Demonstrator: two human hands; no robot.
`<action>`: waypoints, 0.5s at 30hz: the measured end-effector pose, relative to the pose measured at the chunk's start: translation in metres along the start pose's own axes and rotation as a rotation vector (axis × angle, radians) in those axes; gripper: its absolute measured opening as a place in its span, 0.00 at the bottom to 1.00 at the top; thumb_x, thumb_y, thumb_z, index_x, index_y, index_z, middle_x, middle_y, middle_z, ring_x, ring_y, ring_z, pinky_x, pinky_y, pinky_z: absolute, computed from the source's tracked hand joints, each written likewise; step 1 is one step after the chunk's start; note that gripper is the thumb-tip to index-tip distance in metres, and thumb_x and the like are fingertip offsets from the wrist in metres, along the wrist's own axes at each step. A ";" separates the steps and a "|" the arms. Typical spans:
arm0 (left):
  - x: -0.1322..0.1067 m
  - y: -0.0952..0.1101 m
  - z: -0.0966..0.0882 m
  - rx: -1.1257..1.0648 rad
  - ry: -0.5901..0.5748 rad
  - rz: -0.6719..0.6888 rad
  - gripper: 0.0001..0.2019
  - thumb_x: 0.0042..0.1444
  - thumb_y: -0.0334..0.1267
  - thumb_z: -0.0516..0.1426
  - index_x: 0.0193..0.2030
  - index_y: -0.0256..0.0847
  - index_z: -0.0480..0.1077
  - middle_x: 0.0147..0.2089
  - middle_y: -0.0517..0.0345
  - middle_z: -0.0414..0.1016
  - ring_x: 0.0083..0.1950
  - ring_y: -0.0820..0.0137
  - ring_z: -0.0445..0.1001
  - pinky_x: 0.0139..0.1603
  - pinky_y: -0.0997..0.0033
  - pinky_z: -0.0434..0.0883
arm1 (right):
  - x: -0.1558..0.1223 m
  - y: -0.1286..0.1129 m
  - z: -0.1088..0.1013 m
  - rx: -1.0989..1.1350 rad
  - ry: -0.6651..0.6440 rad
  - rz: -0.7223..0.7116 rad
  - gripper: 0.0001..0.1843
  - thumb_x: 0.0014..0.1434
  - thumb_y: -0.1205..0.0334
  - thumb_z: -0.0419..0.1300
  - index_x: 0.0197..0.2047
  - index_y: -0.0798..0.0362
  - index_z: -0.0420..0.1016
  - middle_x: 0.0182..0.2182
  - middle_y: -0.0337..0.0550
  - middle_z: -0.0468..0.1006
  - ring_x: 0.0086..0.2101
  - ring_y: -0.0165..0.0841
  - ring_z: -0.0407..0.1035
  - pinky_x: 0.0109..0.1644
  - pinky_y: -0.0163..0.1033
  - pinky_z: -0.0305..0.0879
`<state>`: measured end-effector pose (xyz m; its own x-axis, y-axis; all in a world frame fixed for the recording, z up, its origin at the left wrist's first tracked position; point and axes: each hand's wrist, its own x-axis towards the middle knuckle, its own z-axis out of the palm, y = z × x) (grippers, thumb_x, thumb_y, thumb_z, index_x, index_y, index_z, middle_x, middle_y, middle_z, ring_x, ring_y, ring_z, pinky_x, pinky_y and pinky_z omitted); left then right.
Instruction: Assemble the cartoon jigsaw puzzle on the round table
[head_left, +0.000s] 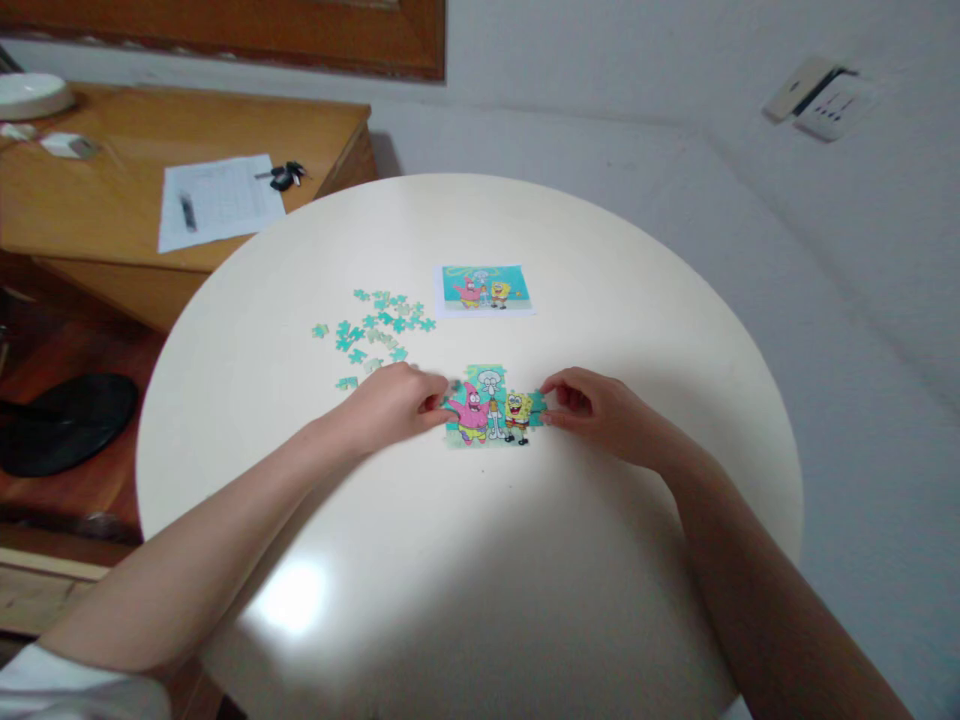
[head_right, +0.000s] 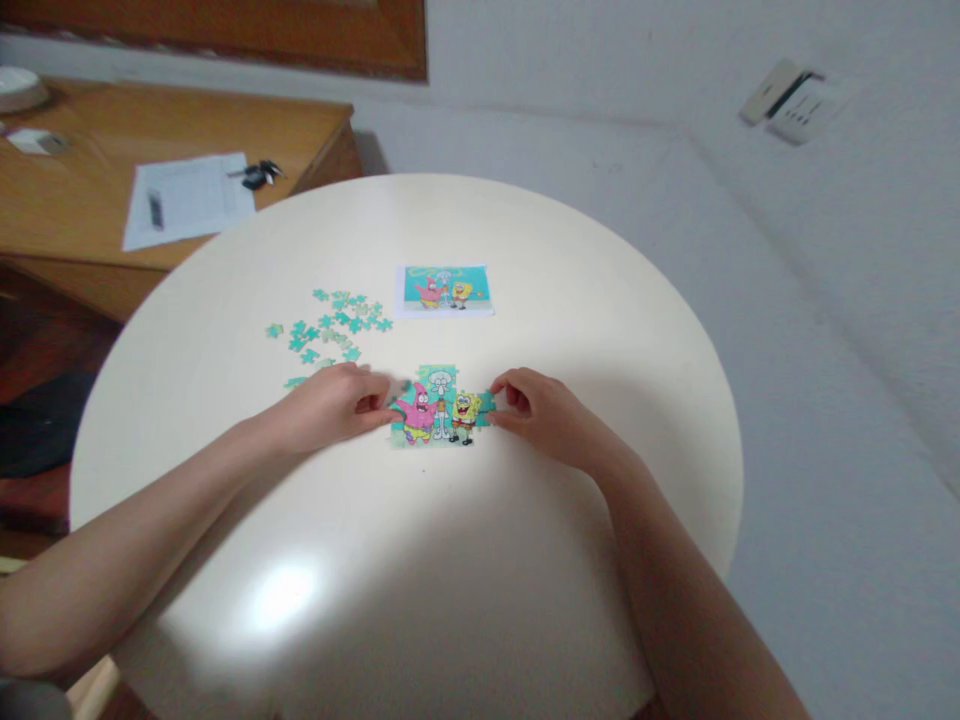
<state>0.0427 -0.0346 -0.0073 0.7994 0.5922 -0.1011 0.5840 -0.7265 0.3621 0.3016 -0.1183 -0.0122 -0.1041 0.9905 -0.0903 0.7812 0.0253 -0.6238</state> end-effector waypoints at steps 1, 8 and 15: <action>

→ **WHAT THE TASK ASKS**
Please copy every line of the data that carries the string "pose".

→ **EXERCISE RESULT**
`<action>`: waypoints, 0.5s at 30hz: the measured end-effector pose, relative to the pose measured at the chunk's start: translation in metres along the start pose's own axes and rotation as a rotation vector (axis × angle, radians) in those axes; gripper: its absolute measured opening as a place in its span, 0.00 at the bottom to 1.00 at the top; thumb_x, thumb_y, thumb_z, index_x, index_y, index_z, middle_x, middle_y, middle_z, ring_x, ring_y, ring_z, pinky_x, pinky_y, pinky_z: absolute, computed from the source's tracked hand joints, each written likewise; step 1 is one step after the chunk's start; note that gripper is the thumb-tip to index-tip distance in metres, and thumb_x and the like are fingertip offsets from the wrist in metres, along the wrist's own axes at each step. A ";" separates the steps and a "|" the arms. Typical spans:
`<state>`: measured end-effector pose (xyz m; its own x-axis, y-axis; all in a world frame fixed for the recording, z up, its origin at the left wrist's first tracked position; point and axes: each hand's wrist, its own x-axis towards the middle knuckle, its own z-axis out of the palm, y = z × x) (grippers, thumb_x, thumb_y, thumb_z, index_x, index_y, index_z, middle_x, middle_y, middle_z, ring_x, ring_y, ring_z, pinky_x, pinky_y and pinky_z omitted); left then right.

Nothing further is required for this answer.